After leaving government, Farrow began a Rhodes Scholarship at Magdalen College, Oxford. He studied toward a DPhil, researching the exploitation of the poor in developing countries, and submitted his thesis in October 2018.

He has written essays, op-eds, and other pieces for The Guardian, Foreign Policy magazine, The Atlantic, The Wall Street Journal, the Los Angeles Times and other periodicals. In October 2013, Penguin Press acquired Farrow's book, Pandora's Box: How American Military Aid Creates America's Enemies, scheduling it for 2015 publication.

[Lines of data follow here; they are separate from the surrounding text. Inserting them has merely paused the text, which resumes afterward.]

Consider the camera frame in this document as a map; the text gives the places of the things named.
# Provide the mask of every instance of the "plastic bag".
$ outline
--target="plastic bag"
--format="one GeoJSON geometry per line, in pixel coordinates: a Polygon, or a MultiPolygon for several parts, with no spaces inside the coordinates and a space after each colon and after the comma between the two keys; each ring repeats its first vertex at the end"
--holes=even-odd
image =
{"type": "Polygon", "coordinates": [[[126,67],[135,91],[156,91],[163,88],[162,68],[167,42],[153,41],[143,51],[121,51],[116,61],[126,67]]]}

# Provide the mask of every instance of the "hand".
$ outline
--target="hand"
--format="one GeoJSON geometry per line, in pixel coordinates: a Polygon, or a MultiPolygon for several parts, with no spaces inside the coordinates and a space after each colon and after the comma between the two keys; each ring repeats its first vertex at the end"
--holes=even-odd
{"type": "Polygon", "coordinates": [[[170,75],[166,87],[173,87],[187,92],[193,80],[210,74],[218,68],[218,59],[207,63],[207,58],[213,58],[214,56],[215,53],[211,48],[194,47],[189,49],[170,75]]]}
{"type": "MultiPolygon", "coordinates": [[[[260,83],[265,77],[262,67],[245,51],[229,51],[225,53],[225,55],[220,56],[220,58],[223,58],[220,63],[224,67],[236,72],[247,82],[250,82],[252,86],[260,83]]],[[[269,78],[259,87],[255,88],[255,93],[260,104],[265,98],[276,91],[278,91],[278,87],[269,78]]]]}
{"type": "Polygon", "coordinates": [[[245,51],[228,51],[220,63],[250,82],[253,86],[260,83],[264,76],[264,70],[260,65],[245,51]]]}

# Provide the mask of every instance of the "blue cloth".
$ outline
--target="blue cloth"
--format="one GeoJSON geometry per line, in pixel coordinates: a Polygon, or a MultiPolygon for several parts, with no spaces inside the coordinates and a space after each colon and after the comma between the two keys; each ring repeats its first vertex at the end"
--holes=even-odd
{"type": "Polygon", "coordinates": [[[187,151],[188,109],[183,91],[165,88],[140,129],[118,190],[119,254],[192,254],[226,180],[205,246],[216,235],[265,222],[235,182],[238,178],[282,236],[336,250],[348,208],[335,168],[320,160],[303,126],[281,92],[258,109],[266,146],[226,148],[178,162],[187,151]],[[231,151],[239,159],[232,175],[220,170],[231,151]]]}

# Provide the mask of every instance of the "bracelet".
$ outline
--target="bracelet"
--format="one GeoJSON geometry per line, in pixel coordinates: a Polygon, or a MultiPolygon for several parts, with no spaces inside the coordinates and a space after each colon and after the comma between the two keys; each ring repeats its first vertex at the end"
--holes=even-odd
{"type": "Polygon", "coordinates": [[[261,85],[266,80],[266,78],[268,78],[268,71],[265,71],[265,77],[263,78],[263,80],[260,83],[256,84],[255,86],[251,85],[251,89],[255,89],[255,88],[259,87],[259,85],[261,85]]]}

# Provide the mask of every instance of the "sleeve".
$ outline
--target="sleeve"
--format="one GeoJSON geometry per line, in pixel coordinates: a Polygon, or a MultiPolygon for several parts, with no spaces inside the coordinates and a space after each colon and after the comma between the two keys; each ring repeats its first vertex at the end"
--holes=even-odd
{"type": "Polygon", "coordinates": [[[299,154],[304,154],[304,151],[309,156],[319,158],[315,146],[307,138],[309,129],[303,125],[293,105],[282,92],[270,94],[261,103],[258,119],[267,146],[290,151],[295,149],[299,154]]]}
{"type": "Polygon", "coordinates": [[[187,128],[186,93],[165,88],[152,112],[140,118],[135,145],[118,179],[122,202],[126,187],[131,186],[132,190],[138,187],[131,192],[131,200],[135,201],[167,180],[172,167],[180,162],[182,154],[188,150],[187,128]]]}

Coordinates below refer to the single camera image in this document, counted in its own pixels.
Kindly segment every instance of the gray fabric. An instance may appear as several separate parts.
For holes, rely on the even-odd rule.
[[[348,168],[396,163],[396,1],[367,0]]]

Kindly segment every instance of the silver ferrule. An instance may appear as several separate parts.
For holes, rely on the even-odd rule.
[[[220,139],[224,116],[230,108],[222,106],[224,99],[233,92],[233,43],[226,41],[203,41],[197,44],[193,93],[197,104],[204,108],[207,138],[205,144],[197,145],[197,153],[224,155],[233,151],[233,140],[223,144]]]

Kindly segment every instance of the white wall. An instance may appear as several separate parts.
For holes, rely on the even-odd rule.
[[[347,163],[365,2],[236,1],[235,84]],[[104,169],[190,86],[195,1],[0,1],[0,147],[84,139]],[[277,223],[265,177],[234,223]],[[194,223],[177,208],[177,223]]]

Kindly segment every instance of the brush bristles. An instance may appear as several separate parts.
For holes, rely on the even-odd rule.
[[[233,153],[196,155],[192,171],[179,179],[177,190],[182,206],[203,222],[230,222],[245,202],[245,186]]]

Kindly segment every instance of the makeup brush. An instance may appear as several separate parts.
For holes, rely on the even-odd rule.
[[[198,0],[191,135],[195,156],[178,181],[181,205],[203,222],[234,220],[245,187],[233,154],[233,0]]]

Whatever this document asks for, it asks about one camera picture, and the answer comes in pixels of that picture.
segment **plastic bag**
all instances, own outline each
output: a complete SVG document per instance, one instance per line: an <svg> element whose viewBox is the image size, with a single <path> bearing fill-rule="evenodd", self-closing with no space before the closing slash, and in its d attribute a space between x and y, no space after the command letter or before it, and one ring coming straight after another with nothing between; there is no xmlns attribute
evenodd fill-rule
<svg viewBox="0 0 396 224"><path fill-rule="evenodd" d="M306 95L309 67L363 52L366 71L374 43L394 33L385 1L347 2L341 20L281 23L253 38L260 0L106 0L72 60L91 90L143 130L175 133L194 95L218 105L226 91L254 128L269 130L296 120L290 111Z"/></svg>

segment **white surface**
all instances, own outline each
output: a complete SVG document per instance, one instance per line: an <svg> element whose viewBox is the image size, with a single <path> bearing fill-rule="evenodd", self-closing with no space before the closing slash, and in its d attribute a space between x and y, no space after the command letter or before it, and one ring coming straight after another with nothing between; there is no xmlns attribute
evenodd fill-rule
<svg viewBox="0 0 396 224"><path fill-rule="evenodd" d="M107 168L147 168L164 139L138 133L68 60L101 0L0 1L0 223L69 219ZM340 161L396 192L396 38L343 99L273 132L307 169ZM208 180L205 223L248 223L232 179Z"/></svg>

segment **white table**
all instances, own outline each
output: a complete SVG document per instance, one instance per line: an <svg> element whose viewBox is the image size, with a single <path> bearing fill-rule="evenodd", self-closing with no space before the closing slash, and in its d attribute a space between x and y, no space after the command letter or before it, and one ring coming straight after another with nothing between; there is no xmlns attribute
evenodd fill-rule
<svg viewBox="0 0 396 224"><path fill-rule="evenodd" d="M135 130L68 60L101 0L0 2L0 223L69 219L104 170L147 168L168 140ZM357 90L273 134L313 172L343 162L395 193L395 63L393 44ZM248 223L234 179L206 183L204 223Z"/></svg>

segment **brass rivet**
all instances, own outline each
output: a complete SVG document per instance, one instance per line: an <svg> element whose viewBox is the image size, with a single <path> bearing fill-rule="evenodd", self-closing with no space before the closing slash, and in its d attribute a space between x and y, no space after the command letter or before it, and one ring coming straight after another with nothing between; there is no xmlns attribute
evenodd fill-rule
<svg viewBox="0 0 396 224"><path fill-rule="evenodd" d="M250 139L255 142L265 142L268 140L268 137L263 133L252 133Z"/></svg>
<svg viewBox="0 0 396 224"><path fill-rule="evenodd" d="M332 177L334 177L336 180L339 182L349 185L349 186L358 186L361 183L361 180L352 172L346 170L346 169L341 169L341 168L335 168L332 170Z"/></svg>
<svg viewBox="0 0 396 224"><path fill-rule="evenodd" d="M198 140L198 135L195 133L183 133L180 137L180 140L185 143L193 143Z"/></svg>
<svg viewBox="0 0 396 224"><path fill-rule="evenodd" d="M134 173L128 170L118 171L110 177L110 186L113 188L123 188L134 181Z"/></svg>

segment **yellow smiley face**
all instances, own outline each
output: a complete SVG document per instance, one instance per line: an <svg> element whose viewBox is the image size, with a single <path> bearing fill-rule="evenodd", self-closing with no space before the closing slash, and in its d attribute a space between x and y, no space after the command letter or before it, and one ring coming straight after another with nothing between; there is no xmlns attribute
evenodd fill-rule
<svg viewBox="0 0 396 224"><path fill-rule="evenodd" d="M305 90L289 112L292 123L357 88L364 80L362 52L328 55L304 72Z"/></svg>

From February 2014 through February 2015, Farrow hosted Ronan Farrow Daily, a television news program that aired on MSNBC.

Farrow hosted the investigative segment "Undercover with Ronan Farrow" on NBC's Today. Launched in June 2015, the series was billed as providing Farrow's look at the stories "you don't see in the headlines every day", often featuring crowd-sourced story selection and covering topics from the labor rights of nail salon workers to mental healthcare issues to sexual assault on campus.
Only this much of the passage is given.